◆ **Work to complete**: Produce an exact copy of the first line of the data below and each line after it, please, up to and including the one with "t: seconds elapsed".

Dataset section section start

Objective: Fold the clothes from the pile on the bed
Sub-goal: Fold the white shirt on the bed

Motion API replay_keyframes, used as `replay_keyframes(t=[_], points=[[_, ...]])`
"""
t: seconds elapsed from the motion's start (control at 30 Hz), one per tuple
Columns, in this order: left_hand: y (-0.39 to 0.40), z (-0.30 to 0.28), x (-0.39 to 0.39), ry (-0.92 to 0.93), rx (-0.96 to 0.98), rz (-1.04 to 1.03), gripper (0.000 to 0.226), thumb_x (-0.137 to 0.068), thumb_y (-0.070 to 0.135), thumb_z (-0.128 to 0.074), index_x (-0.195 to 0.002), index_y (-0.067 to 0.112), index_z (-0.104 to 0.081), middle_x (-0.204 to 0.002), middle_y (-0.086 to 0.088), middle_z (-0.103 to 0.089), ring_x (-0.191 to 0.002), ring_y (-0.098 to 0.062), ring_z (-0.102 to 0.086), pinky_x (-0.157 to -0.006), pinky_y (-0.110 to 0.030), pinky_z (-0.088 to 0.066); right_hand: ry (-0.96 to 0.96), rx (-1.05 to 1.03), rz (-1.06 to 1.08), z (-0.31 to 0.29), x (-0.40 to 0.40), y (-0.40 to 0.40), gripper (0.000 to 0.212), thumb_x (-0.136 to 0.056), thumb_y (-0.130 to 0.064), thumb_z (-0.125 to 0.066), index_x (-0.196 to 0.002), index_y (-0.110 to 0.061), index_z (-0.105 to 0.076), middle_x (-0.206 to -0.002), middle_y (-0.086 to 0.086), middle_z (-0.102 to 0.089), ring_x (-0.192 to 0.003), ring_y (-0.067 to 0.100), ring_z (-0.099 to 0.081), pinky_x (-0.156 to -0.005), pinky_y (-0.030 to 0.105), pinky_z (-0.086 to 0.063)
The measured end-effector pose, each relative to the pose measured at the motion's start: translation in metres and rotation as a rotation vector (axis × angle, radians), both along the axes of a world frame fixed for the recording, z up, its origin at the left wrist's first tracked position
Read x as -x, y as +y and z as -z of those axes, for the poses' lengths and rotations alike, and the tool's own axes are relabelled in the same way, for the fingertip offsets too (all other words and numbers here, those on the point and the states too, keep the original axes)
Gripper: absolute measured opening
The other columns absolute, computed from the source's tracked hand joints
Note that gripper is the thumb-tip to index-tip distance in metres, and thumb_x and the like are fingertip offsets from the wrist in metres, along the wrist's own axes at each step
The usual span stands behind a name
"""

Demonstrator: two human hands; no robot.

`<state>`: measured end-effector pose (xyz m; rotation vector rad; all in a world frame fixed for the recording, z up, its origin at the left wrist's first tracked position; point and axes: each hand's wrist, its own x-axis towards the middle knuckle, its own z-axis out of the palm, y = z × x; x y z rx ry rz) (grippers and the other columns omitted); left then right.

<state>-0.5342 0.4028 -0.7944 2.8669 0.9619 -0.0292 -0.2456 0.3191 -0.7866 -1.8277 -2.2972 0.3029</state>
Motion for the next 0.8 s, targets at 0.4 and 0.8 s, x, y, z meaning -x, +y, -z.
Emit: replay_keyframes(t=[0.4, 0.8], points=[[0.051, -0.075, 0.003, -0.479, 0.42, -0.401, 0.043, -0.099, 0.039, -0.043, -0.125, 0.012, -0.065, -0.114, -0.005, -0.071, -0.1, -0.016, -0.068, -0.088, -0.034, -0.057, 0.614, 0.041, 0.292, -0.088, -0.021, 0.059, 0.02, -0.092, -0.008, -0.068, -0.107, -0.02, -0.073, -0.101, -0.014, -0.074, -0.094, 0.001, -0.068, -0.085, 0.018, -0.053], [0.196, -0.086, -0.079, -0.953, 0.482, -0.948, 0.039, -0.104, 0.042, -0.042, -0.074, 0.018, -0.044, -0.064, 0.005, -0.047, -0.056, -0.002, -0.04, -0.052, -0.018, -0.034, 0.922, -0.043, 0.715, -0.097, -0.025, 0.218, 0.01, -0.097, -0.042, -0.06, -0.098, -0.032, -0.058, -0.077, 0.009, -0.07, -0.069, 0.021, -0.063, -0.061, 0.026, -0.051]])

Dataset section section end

◆ **Output of the task**:
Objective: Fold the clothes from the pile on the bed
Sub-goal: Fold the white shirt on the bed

Motion API replay_keyframes, used as `replay_keyframes(t=[_], points=[[_, ...]])`
"""
t: seconds elapsed from the motion's start (control at 30 Hz), one per tuple

What came before makes up the full response.